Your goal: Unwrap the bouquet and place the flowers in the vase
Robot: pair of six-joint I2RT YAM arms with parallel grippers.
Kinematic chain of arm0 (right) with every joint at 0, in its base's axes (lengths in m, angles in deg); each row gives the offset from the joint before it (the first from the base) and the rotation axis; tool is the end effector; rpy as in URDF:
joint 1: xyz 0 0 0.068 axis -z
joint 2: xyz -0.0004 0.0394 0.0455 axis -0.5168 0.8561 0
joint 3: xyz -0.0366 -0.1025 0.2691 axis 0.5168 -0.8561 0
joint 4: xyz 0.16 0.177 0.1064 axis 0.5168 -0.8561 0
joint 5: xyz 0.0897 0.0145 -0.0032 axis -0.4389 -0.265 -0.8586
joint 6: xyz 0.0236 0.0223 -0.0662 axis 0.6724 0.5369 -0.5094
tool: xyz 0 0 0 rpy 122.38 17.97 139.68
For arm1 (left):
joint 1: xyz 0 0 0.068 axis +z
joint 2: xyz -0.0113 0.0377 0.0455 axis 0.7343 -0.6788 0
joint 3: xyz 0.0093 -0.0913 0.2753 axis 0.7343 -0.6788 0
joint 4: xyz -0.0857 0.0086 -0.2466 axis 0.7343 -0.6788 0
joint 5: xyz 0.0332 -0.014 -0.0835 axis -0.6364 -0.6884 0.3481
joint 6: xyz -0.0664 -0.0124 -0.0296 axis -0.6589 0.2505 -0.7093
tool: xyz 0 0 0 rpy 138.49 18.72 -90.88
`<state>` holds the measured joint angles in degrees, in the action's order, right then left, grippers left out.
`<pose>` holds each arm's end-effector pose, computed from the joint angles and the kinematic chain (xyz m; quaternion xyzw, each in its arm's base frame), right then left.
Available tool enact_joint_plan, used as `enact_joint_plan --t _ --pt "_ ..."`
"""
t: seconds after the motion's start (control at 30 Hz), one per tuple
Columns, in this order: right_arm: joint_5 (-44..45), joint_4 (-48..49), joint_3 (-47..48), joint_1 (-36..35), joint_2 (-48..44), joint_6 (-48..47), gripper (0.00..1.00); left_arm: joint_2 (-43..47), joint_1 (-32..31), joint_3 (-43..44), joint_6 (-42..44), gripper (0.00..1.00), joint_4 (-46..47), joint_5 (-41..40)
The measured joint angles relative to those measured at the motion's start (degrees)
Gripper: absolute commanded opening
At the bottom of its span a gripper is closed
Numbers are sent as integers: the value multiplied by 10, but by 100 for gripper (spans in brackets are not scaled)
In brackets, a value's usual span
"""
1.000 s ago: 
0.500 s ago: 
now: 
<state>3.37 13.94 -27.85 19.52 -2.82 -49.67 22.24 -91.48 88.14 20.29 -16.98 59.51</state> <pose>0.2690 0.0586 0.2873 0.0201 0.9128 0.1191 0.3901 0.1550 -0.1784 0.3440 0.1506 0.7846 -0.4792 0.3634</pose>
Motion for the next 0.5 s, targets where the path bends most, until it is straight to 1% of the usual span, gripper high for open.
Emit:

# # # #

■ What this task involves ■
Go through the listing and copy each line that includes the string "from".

■ Response to the task ■
Kinematic chain of arm0 (right) with every joint at 0, in its base's axes (lengths in m, angles in deg); each row gives the offset from the joint before it (the first from the base) and the rotation axis; tool is the end effector; rpy as in URDF:
`<pose>` holds each arm's end-effector pose, computed from the joint angles and the kinematic chain (xyz m; quaternion xyzw, each in its arm's base frame), right then left.

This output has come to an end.